== Recorded information

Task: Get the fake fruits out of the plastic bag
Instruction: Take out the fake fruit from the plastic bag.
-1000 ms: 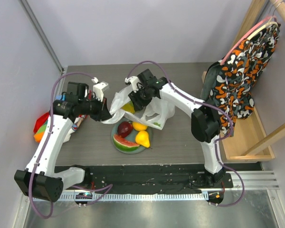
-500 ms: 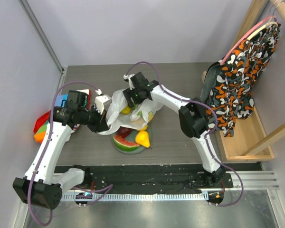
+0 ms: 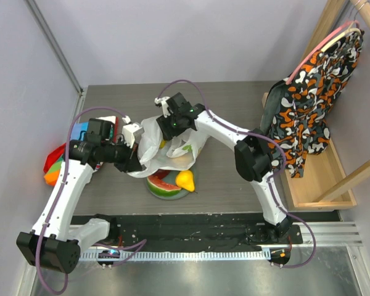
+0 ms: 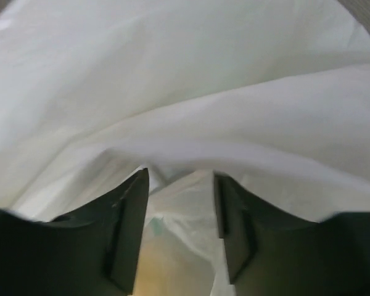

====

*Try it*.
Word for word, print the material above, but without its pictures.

*Exercise result*.
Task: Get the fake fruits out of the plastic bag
Instruction: Take out the fake fruit from the plastic bag.
-1000 ms: 
-500 ms: 
+0 ms: 
+0 ms: 

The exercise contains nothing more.